● **EXERCISE GOAL**
Lines to return, exactly: from the line with "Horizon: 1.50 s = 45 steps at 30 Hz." to the line with "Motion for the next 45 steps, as" in the entries below, both included.

--

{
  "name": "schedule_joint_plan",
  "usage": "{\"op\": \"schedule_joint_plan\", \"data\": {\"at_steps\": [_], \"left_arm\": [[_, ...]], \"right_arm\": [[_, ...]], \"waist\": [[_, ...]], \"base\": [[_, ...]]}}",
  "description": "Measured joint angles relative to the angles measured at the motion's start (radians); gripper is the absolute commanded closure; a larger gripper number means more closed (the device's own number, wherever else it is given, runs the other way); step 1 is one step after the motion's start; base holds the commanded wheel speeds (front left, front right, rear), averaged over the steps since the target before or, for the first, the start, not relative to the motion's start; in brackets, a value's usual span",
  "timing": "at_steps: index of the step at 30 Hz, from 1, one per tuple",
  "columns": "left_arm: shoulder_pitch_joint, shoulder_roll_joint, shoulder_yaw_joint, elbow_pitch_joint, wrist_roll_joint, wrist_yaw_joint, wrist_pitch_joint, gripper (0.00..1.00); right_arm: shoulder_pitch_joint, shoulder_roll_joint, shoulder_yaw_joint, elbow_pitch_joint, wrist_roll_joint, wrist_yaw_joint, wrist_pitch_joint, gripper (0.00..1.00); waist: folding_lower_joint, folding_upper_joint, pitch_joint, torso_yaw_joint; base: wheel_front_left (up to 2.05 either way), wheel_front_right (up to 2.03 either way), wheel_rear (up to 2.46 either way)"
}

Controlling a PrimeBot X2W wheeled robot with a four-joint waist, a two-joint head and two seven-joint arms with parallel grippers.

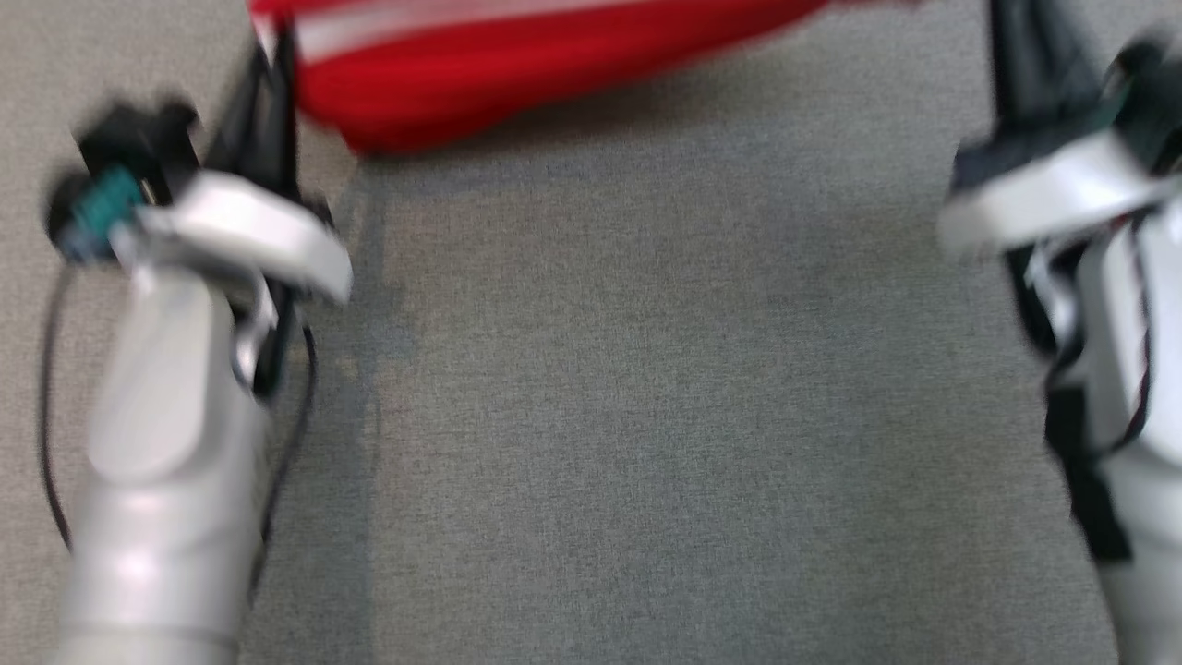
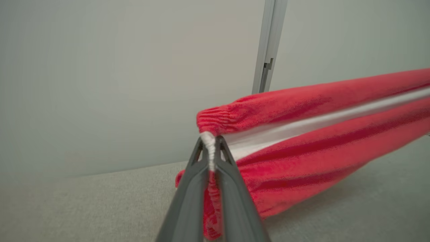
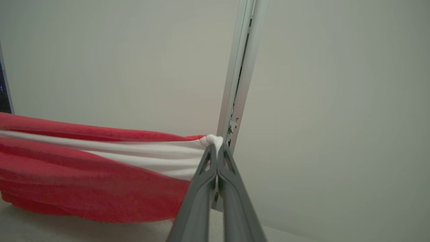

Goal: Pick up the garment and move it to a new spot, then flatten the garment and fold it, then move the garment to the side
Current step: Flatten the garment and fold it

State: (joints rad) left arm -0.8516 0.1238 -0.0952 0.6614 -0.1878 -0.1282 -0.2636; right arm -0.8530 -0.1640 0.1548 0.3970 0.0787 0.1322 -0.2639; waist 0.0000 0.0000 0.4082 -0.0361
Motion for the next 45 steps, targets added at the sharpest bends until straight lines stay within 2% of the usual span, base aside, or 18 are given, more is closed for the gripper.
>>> {"op": "schedule_joint_plan", "data": {"at_steps": [4,9,17,23,30,36,41,45], "left_arm": [[0.211,-0.038,0.008,0.056,-0.036,-0.002,0.0,1.0],[0.401,-0.061,0.006,0.059,-0.058,-0.003,0.0,1.0],[0.626,-0.081,0.003,0.028,-0.085,-0.004,0.0,1.0],[0.783,-0.08,0.026,-0.011,-0.096,-0.004,0.0,1.0],[0.888,-0.077,0.019,-0.066,-0.102,-0.003,0.0,1.0],[0.911,-0.076,-0.037,-0.094,-0.099,-0.003,0.0,1.0],[0.875,-0.076,-0.13,-0.107,-0.12,-0.003,0.0,1.0],[0.756,-0.073,-0.166,-0.111,-0.132,-0.003,0.0,1.0]], "right_arm": [[0.246,-0.003,0.044,-0.006,0.031,0.0,0.0,1.0],[0.458,0.006,0.059,-0.001,0.073,0.0,0.0,1.0],[0.679,0.049,-0.008,-0.027,0.121,0.0,0.001,1.0],[0.806,0.069,0.025,-0.043,0.108,0.0,0.001,1.0],[0.891,0.056,0.058,-0.069,0.109,0.0,0.001,1.0],[0.91,0.047,0.051,-0.094,0.112,-0.001,0.001,1.0],[0.82,0.037,0.048,-0.086,0.102,-0.001,0.001,1.0],[0.693,0.02,0.049,-0.042,0.081,-0.001,0.001,1.0]], "waist": [[0.0,0.0,-0.053,0.0],[0.0,0.0,-0.125,0.002],[0.0,0.0,-0.25,0.009],[0.0,0.0001,-0.359,0.006],[0.0,0.0001,-0.442,0.005],[0.0,0.0,-0.452,0.022],[0.0,0.0,-0.427,0.046],[0.0,0.0,-0.388,0.078]], "base": [[0.0,0.0,0.0],[0.0,0.0,0.0],[0.0,0.0,0.0],[0.0,0.0,0.0],[0.0,0.0,0.0],[0.0,0.0,0.0],[0.0,0.0,0.0],[0.0,0.0,0.0]]}}
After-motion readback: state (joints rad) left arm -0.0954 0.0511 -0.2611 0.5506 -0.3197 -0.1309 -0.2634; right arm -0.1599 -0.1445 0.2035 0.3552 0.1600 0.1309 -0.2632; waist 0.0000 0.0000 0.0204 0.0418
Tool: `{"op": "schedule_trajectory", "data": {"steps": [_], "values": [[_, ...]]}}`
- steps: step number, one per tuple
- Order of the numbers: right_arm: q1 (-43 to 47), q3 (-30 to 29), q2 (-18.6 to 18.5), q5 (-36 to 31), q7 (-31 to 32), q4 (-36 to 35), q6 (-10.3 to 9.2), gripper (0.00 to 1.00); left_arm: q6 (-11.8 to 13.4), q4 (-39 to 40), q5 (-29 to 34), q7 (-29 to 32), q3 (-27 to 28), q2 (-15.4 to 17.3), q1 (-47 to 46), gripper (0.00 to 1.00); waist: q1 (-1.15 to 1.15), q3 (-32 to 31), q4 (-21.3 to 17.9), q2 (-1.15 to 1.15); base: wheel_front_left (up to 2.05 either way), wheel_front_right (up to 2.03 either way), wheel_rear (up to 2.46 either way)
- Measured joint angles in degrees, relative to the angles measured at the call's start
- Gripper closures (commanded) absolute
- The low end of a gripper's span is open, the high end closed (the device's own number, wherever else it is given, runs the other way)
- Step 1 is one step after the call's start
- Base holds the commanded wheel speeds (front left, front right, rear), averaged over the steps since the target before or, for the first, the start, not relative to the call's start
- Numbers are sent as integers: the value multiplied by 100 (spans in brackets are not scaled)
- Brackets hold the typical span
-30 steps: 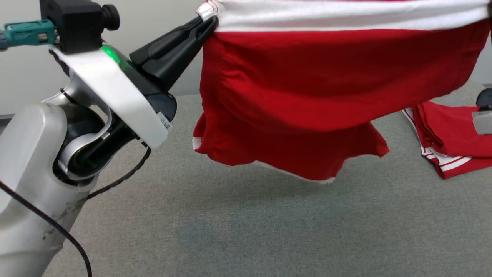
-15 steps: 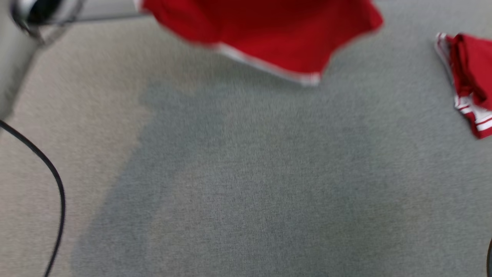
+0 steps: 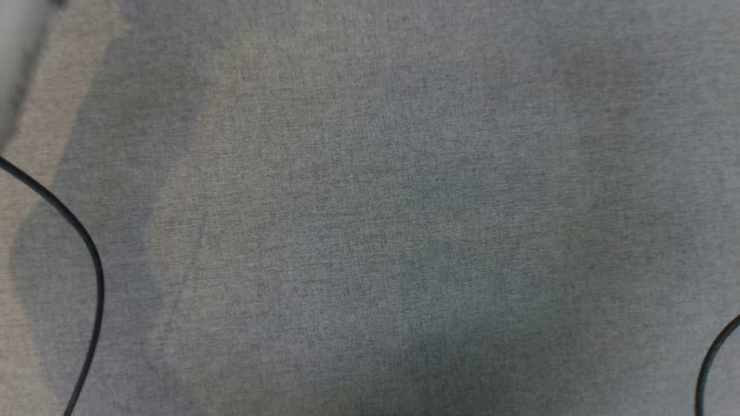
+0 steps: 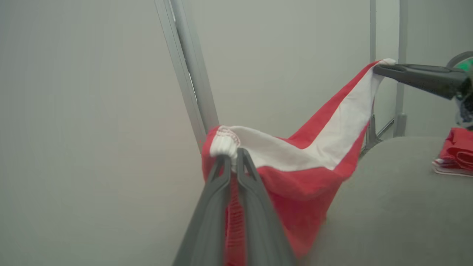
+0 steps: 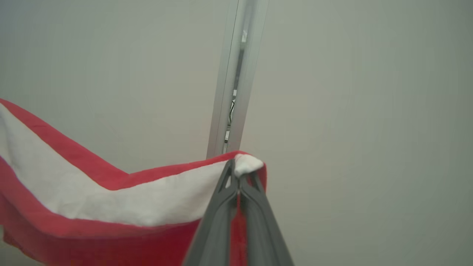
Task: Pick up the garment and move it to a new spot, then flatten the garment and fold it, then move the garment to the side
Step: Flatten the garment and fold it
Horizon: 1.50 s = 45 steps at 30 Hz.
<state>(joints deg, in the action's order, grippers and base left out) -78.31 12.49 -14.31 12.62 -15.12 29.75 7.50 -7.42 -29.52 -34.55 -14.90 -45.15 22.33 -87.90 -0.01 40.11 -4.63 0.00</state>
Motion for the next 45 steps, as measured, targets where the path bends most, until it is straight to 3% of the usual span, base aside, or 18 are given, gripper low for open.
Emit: {"op": "schedule_trajectory", "data": {"steps": [4, 10, 17, 23, 34, 45], "values": [[750, 140, -103, 147, 0, -242, 0, 100, 0, 448, -225, 0, -487, 215, 727, 100, 0, 18, 30, 0, 0, 0, 0], [2223, 261, -575, 751, -1, -358, 0, 100, 0, 1348, -693, -1, -1165, 912, 2140, 100, 0, -340, 112, 0, 0, 0, 0], [3820, 601, -1210, 1752, -1, -625, 2, 100, -1, 2241, -910, 0, -1141, 1435, 3736, 100, 0, -900, 177, 0, 0, 0, 0], [4920, 589, -1503, 1959, -1, -1113, 4, 100, -1, 2713, -444, -1, -888, 1433, 4881, 100, 0, -1412, 234, 0, 0, 0, 0], [6848, 489, -1438, 1811, -1, -1608, 3, 100, 146, 2949, 287, -1, -266, 1138, 6879, 100, 0, -2445, 304, 0, 0, 0, 0], [8133, 16, -1560, 1859, -2, -2365, 9, 100, 345, 3562, 606, -1, -8, 1188, 8276, 100, 1, -3201, 327, 0, 0, 0, 0]]}}
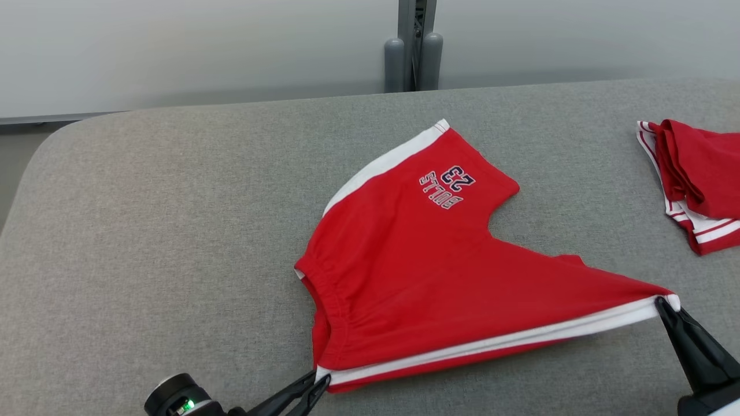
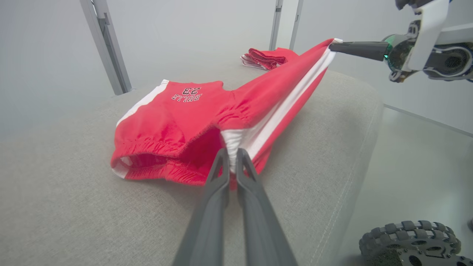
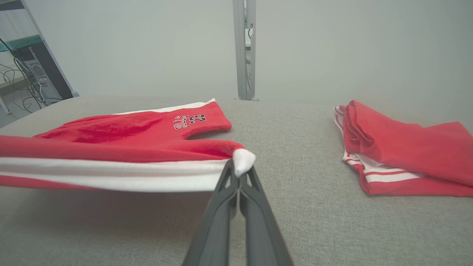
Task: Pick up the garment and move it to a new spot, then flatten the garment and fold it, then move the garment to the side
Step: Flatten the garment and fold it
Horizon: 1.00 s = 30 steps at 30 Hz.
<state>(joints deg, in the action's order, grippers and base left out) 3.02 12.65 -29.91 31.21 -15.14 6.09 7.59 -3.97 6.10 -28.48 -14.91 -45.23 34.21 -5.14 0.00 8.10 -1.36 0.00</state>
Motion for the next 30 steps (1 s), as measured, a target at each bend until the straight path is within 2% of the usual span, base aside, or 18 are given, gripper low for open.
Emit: {"op": "schedule_trajectory", "data": {"steps": [6, 12, 20, 26, 30], "values": [[636, -421, -37, 12, 113, -599, 1, 100, 23, 249, -63, 1, -29, 37, 235, 100, 0, -52, 101, 0, 0, 0, 0], [37, -408, 68, -312, 698, -505, -7, 100, -115, 118, -575, 1, -18, -405, 10, 100, 0, 134, 127, 0, 0, 0, 0], [-1556, -89, 155, -555, 1346, 416, -8, 100, -294, -375, -1767, 137, 19, -1120, -661, 100, 0, 458, 295, 0, 0, 0, 0], [-2624, 96, 148, -556, 1496, 1343, -8, 100, -315, -779, -2505, 125, 132, -1699, -1163, 100, 0, 731, 571, 0, 0, 0, 0], [-3566, 500, 120, -549, 1532, 1975, -8, 100, -336, -1032, -2897, 74, 209, -1983, -1424, 100, 0, 1001, 795, 0, 0, 0, 0]]}}
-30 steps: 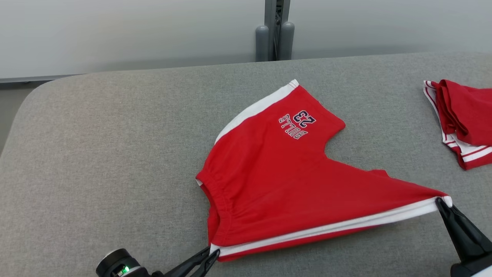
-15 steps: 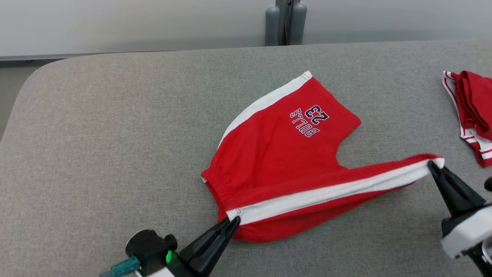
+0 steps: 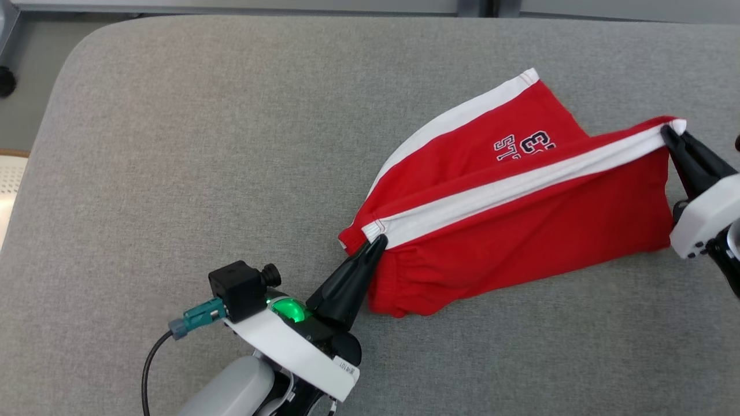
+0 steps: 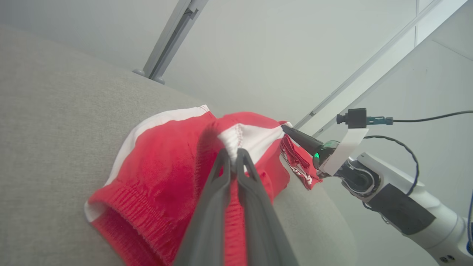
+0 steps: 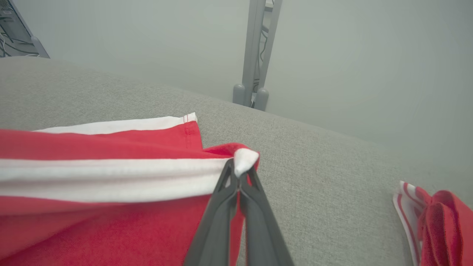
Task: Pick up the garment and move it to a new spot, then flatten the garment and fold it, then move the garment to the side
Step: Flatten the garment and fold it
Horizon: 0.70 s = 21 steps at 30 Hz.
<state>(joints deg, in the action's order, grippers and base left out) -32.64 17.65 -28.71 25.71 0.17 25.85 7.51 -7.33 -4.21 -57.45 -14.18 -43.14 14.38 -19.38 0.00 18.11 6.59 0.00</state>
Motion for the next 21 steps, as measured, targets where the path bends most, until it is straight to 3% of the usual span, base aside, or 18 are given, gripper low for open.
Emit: {"op": "schedule_trajectory", "data": {"steps": [10, 21], "values": [[-1664, 1067, 56, 30, -181, 1171, 0, 100, -1, -398, -923, -23, 194, -380, -517, 100, 0, 564, 378, 0, 0, 0, 0], [-2736, 2026, 255, 142, -782, 2271, 0, 100, 36, -1042, -1134, 5, 325, -726, -826, 100, 0, 913, 622, 0, 0, 0, 0]]}}
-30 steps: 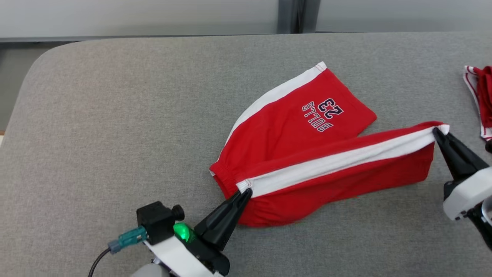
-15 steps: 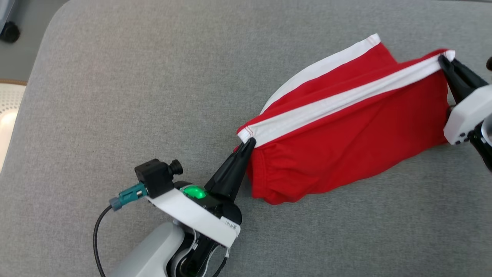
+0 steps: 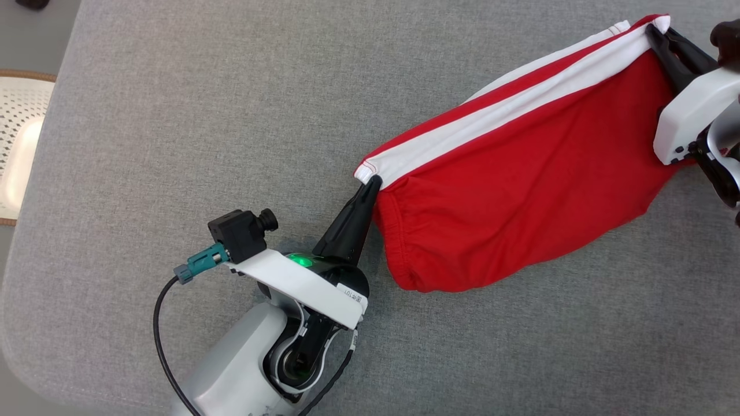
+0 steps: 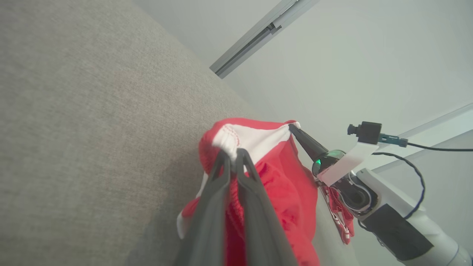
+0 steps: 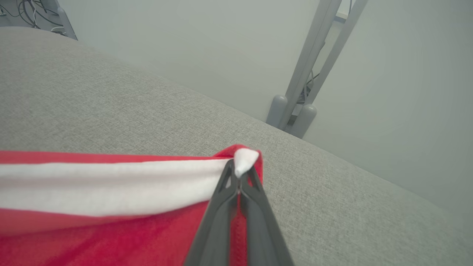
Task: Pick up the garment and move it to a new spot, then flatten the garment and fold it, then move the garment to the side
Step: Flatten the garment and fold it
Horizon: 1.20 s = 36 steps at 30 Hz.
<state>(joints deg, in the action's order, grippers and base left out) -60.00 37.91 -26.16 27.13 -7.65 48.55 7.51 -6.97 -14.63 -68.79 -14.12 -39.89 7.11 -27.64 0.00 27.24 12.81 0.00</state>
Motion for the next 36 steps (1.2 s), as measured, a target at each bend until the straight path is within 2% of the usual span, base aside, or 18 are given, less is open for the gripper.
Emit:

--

● **EXERCISE ANSWER**
Horizon: 1.50 s = 45 steps at 30 Hz.
<state>(joints deg, in the action's order, grippers and base left out) -78.31 12.49 -14.31 12.62 -15.12 29.75 7.50 -7.42 -29.52 -34.55 -14.90 -45.15 22.33 -87.90 -0.01 40.11 -4.63 0.00</state>
Motion for the next 45 steps, as measured, targets where the path bends most, until it is straight to 3% of the usual span, base aside, or 18 are given, gripper low for open.

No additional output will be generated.